Tony de Fougerolles: Yeah, so both the Takeda and the Lilly deals, and we can talk about both of them, are multi target deals, both five targets. Takeda are really interested in rare disease, and they’re interested in using exosomes to deliver either protein or mRNA payloads. and again you know these are things where the exosome can offer real advantages over what’s out there. We focus on Nieman-Pick type C as one of those programs. We’ve done work with them on another program, which unfortunately we can’t talk too much about. But basically we do most of the preclinical exosome design and testing, and then they will take over as we get closer to the clinic. For the Lilly collaboration, it’s a multi target deal. As we had talked a bit before, it’s using exosomes, loading them with this type of drug called Mullin interfering RNA drugs that can silence or turn off production of particular genes on a temporary basis. And we’re using exosomes to deliver these drugs into the central nervous system, into the brain, but doing it via a systemic route of administration, which at the moment is impossible to do at all. And so, this is really a long-term project. If it works, it’s going to open up this whole new class of drug to a variety of neurologic diseases. And so obviously we’re working with Lilly on a range of these. They’re providing the siRNA drug. We are loading those into exosomes, engineering the exosomes to improve their ability to cross the blood-brain barrier. And ultimately if not successful, as we get closer to going into the clinic and trial testing, then Lilly will take over.

Daniel Levine: The company has described both of these collaborations as transformative. What makes them so?
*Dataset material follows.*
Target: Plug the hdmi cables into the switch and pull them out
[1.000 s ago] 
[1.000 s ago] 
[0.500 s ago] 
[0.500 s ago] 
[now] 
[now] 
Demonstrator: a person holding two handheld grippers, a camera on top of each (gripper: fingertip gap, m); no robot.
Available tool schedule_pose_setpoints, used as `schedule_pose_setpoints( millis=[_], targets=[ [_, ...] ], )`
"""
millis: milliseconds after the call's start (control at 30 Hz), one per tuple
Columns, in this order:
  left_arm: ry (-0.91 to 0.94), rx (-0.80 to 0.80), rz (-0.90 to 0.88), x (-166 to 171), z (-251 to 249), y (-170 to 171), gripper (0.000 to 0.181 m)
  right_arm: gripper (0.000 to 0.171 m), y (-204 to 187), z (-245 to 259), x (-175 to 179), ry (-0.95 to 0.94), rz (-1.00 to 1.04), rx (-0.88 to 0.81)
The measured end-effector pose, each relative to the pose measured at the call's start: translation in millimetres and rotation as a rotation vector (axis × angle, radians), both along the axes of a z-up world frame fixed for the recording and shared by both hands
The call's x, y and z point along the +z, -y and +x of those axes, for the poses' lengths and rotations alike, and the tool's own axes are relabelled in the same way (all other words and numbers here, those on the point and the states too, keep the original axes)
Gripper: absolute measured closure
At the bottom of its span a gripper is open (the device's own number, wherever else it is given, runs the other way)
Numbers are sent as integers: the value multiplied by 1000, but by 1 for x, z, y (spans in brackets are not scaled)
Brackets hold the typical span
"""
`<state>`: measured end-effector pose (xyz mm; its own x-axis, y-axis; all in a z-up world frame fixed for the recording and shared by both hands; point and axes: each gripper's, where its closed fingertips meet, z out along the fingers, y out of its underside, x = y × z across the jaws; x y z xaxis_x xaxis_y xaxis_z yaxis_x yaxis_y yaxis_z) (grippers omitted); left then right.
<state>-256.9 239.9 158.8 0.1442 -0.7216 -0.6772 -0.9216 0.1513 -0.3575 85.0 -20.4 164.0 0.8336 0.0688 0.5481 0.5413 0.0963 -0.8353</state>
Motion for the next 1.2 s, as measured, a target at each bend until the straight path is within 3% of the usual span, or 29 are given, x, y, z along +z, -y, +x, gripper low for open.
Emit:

Tony de Fougerolles: Yeah, so what’s transformative is obviously, with Lilly for instance, the ability to deliver these sorts of drugs into the central nervous system via a systemic route of administration, which means intravenous or subcutaneous delivery is at the moment impossible. And it’s one of the holy grails of all pharmaceutical development or the drug industry—how do you get things across the blood brain bar barrier? So obviously, if we can do it with this type of drug class, that in and of itself is transformative because it now opens up a whole slew of diseases—things like Parkinson’s and Alzheimer’s and a variety of things that you could potentially treat. But it also opens up the possibility of using that same technology to deliver other types of drugs, whether it’s gene therapy or so forth using the same type of approach.

Daniel Levine: The company raised about $95 million in 2021 in a series C financing. How far will that take you and what’s the plan for raising additional capital?

Tony de Fougerolles: Yeah, it’s a great question. And you know, obviously we raised that about 18 months ago. That really extends our cash runway into the first half of 2025. So we’re in a very fortunate position to have a very healthy runway per se. It allows us to move not on only our own programs but our partner programs forward. We will likely do an additional financing sometime over the next 12 to 15 months. But again, as I said, we’ve got more than two years of cash to move forward. And again, all of that is really making no assumptions about new business development deals or milestone payments, et cetera, that we get from our existing partners. So, it’s very much a worst case scenario, much more likely is that we will also be able to raise some additional non-dilutive capital over the next 12 months as well. But very likely, as I said, we will want to raise some amount more in the next 12 to 15 months.

Daniel Levine: Tony de Fougerolles, CEO of Evox Therapeutics. Tony, thanks so much for your time today.

Tony de Fougerolles: Perfect. Thank you very much for having me.

This transcript has been edited for clarity and readability.